God’s response to injustice is his wrath. Although God’s wrath has been long covered by his patience and his desire that all people would come to him, his wrath will eventually be revealed when he comes back to earth to fully restore his kingdom on earth. While he cautions us to allow him to carry out vengeance, that does not mean we should not be concerned by the injustice that we see. The Greek term “dikaiosuné” which is usually translated as “righteousness” can also be translated as “justice.”[4]  Jesus exemplified justice throughout his ministry, and he encourages us to practice justice as well.
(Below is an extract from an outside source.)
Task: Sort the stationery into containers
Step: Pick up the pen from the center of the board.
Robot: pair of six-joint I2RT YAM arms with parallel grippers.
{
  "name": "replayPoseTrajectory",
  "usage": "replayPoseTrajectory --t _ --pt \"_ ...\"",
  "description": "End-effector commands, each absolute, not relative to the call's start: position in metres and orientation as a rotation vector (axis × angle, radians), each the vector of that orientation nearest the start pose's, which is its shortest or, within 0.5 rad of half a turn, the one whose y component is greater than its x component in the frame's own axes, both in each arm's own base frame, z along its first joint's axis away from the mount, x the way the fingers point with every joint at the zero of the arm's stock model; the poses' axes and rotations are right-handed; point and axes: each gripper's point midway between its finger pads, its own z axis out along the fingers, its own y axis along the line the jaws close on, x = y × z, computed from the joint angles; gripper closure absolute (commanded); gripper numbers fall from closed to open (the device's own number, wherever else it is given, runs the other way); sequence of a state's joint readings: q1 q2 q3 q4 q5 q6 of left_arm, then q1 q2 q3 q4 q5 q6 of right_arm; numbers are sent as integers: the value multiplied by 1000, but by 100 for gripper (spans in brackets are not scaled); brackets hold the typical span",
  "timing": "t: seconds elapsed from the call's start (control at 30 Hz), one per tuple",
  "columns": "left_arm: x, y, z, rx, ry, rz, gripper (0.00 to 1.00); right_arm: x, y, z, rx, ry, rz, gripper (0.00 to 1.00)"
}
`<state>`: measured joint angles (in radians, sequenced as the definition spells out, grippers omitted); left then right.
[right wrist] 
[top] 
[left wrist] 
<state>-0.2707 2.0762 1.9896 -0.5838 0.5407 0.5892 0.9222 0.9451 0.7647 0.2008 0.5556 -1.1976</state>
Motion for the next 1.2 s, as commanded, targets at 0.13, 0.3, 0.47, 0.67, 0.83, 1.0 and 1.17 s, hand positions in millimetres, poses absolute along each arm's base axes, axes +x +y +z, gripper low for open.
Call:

That concern for justice and desire to eliminate sin is explicitly expressed in Jesus’ statements in Matthew 10:34 (“Do not suppose that I have come to bring peace to the earth. I did not come to bring peace, but a sword.”) and Luke 12:49 (“I have come to bring fire on the earth, and how I wish it were already kindled!”). Then later in Revelation 19:11-21, however real or metaphoric this passage may seem to be, the passage clearly expresses in very warlike terms, Jesus’ concern to eliminate evil.

So on the one hand, God’s often responds to the injustice in the world with patience and mercy – and we all need the kindness of God so that we can respond with repentance and receive forgiveness. On the other hand, God will eventually respond to unrepented injustice with righteousness, justice and wrath.

[1] Arsenault, Bill. “Grace vs. Mercy – What’s the Difference?” Faith Island 10 Sept 2017 faithisland.org/grace/grace-vs-mercy-whats-the-difference/

[2] Forest, Joe. “A Better Way to Read the Old Testament” 29 June 2018 Instrument of Mercy instrumentofmercy.com/2018/06/29/a-better-way-to-read-the-old-testament/ ; Deem, Richard. “The Mercy of God as found in the Old Testament” God and Science http://www.godandscience.org/apologetics/mercy_of_god.html; Beale, Stephen. “God’s Tender Mercy in the Old Testament” Catholic Exchange 10 Feb 2021 catholicexchange.com/gods-tender-mercy-in-the-old-testament

[3] Schmalz, Matthew. “What is the true meaning of mercy?” The Conversation, College of the Holy Cross, 8 Feb 2017, theconversation.com/what-is-the-true-meaning-of-mercy-72461

[4] Foster, Robert L. “Understandings of Justice in the New Testament;” Society of Biblical Literature www.sbl-site.org/assets/pdfs/TBv2i5_Fosterjustice.pdf’; Grimsrud, Ted. “Justice in the New Testament” Society of Biblical Literature www.sbl-site.org/assets/pdfs/TBv2i5_Fosterjustice.pdf


The Hebrew words we translate as mercy also can be translated as steadfast compassion and loyalty. How does that affect your view of mercy and how mercy is shown to others?


Read Deuteronomy 7:8; 2 Chronicles 2:11; Jeremiah 31:3. The Hebrew word for “love” in these passages is the same as used in the Song of Solomon describing marital love. How does that affect the way you perceive God’s mercy, grace, righteousness and wrath?